● Goal of the exercise
The data needs to be returned in full, exactly as it reads.

[Data records]

··········

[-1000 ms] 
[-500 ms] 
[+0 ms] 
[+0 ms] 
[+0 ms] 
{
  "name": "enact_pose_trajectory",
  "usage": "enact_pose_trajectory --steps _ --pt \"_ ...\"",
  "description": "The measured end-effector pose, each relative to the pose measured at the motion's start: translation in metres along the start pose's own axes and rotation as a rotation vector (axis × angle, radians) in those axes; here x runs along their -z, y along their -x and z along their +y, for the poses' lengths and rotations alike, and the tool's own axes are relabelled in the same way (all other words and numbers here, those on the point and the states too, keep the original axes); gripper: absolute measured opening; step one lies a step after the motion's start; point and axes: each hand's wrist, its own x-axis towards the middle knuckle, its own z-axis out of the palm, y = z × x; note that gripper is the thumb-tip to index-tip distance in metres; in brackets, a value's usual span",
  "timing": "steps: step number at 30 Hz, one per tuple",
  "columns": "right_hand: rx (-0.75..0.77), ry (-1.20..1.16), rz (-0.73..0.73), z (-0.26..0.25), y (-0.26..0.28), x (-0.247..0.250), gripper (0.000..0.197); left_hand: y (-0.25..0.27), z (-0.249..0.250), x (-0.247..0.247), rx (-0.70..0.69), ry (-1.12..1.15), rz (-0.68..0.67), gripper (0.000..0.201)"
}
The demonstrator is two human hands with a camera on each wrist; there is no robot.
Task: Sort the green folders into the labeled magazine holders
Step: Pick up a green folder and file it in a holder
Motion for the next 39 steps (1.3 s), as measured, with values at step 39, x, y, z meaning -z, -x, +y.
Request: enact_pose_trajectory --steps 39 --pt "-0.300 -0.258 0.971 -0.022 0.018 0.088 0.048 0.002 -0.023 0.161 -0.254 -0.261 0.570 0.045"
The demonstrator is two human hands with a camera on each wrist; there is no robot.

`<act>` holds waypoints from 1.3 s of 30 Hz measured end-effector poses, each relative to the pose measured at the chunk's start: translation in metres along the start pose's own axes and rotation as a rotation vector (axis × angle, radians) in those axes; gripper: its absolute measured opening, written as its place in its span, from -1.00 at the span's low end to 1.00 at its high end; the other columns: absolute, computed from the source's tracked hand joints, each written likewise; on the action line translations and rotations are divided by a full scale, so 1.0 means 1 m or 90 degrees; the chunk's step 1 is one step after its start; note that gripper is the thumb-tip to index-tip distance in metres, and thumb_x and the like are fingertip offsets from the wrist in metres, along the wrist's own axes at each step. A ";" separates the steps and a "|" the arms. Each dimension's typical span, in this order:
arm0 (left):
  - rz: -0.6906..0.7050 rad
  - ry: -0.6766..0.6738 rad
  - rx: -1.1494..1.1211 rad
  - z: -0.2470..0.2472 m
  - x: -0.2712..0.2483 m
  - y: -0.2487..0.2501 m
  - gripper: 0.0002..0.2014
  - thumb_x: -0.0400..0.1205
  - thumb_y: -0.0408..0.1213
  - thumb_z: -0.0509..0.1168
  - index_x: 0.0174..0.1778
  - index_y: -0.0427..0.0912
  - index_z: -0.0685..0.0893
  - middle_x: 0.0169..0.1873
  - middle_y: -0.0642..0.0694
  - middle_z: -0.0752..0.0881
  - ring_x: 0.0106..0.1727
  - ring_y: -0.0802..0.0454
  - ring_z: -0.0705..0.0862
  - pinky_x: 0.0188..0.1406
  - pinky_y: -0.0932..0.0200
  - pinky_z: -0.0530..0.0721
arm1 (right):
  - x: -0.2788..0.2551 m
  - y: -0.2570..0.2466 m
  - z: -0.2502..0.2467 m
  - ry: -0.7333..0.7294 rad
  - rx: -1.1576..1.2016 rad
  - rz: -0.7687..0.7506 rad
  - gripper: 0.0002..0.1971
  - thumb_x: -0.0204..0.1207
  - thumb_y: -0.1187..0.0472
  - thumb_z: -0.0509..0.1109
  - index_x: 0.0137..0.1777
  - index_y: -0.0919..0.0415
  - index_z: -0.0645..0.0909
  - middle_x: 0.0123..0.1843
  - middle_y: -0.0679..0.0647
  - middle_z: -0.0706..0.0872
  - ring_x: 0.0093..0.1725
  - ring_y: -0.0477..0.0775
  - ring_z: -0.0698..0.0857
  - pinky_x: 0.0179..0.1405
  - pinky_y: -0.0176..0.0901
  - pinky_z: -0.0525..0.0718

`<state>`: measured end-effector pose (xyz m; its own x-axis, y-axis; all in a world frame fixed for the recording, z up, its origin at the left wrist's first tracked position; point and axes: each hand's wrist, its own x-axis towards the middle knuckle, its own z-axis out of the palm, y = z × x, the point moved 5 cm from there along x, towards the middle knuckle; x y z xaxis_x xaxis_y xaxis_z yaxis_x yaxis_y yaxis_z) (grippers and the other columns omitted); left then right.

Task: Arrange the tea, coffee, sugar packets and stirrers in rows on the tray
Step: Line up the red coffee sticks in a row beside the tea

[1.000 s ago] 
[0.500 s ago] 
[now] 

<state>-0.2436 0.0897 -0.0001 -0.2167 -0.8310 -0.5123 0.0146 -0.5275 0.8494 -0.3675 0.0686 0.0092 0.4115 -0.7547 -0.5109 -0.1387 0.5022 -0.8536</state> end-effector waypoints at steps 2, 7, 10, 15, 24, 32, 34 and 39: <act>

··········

● Response to this exercise
[-1000 ms] 
[-500 ms] 
[+0 ms] 
[+0 ms] 
[+0 ms] 
{
  "name": "enact_pose_trajectory",
  "usage": "enact_pose_trajectory --steps _ --pt \"_ ...\"",
  "description": "The measured end-effector pose, each relative to the pose measured at the motion's start: translation in metres along the start pose's own axes and rotation as a rotation vector (axis × angle, radians) in those axes; here x runs along their -z, y along their -x and z along their +y, for the poses' lengths and rotations alike, and the tool's own axes are relabelled in the same way (all other words and numbers here, those on the point and the states too, keep the original axes); gripper: absolute measured opening; step one lies a step after the motion's start; point and axes: each hand's wrist, its own x-axis towards the middle knuckle, its own z-axis out of the palm, y = z × x; note that gripper is the thumb-tip to index-tip distance in metres; in brackets, a value's usual span",
  "timing": "steps: step number at 30 Hz, one per tuple",
  "columns": "right_hand: rx (-0.75..0.77), ry (-1.20..1.16), rz (-0.73..0.73), z (-0.26..0.25), y (-0.26..0.28), x (-0.247..0.250), gripper (0.000..0.197); left_hand: y (-0.25..0.27), z (-0.249..0.250), x (-0.247..0.247), rx (-0.70..0.69), ry (-1.12..1.15), rz (-0.68..0.67), gripper (0.000..0.201)"
}
The demonstrator is two human hands with a camera on each wrist; there is no robot.
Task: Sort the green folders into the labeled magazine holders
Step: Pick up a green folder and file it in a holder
Motion for the next 39 steps (1.3 s), as measured, with values at step 39, x, y, z meaning -z, -x, +y.
Request: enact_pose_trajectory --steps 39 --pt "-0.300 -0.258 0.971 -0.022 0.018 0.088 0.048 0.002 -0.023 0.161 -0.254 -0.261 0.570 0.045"
The demonstrator is two human hands with a camera on each wrist; there is no robot.

`<act>` holds waypoints from 1.3 s of 30 Hz measured end-effector poses, each relative to the pose measured at the chunk's start: translation in metres along the start pose's own axes and rotation as a rotation vector (axis × angle, radians) in those axes; gripper: its absolute measured opening, written as its place in its span, from -1.00 at the span's low end to 1.00 at its high end; the other columns: absolute, computed from the source's tracked hand joints, each written likewise; on the action line translations and rotations are divided by a full scale, so 1.0 means 1 m or 90 degrees; the chunk's step 1 is one step after its start; note that gripper is the thumb-tip to index-tip distance in metres, and thumb_x and the like are fingertip offsets from the wrist in metres, along the wrist's own axes at each step. A ";" separates the steps and a "|" the arms. Each dimension's typical span, in this order:
arm0 (left):
  - rz: -0.6906..0.7050 rad
  - ry: -0.6766..0.6738 rad
  - rx: -1.1494..1.1211 rad
  - z: -0.2470..0.2472 m
  - x: -0.2712..0.2483 m
  - y: -0.2487..0.2501 m
  - gripper: 0.0002..0.2014
  - thumb_x: -0.0400..0.1205
  - thumb_y: -0.0408..0.1213
  - thumb_z: -0.0509..0.1168
  - index_x: 0.0174..0.1778
  - index_y: -0.0427..0.0912
  - index_z: -0.0685..0.0893
  - middle_x: 0.0169..0.1873
  - middle_y: -0.0642..0.0694
  - middle_z: -0.0752..0.0881
  - ring_x: 0.0106..0.1727
  - ring_y: -0.0802..0.0454
  - ring_z: -0.0705..0.0862
  - pinky_x: 0.0188..0.1406
  - pinky_y: -0.0932..0.0200
  - pinky_z: -0.0530..0.0721
arm1 (right):
  - x: -0.2788..0.2551 m
  - y: -0.2570..0.2466 m
  - z: -0.2502..0.2467 m
  - ry: -0.7333..0.7294 rad
  - rx: -1.1576..1.2016 rad
  - rz: -0.7687..0.7506 rad
  - gripper: 0.0002..0.1971
  - thumb_x: -0.0204..0.1207
  - thumb_y: -0.1187..0.0472
  - thumb_z: -0.0509..0.1109
  - index_x: 0.0137..0.1777
  - index_y: -0.0919..0.0415
  - index_z: -0.0645..0.0909
  - middle_x: 0.0123..0.1843
  - middle_y: -0.0679..0.0647
  - middle_z: -0.0706..0.0872
  - ring_x: 0.0093..0.1725
  - ring_y: -0.0477..0.0775
  - ring_z: -0.0698..0.0857
  - pinky_x: 0.0179..0.1405
  - pinky_y: -0.0176..0.0901
  - pinky_z: -0.0525..0.0718

`<state>`: measured end-effector pose (xyz m; its own x-axis, y-axis; all in a world frame fixed for the recording, z up, its origin at the left wrist's first tracked position; point and axes: each hand's wrist, its own x-axis towards the middle knuckle, its own z-axis out of the palm, y = z × x, the point moved 5 cm from there along x, towards the middle knuckle; x y z xaxis_x xaxis_y xaxis_z yaxis_x yaxis_y yaxis_z) (grippers and the other columns omitted); left then right.

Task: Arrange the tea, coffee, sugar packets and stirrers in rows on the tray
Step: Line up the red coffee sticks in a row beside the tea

[1.000 s ago] 
[0.500 s ago] 
[now] 

<state>-0.2436 0.0897 -0.0001 -0.2167 -0.8310 -0.5123 0.0146 -0.5275 0.8494 -0.3675 0.0686 0.0092 0.4115 -0.7547 -0.5109 -0.1387 0.5022 -0.8536</state> end-effector waypoints at steps 2, 7, 10, 15, 24, 32, 34 and 39: <act>

Nothing else is required for this exercise.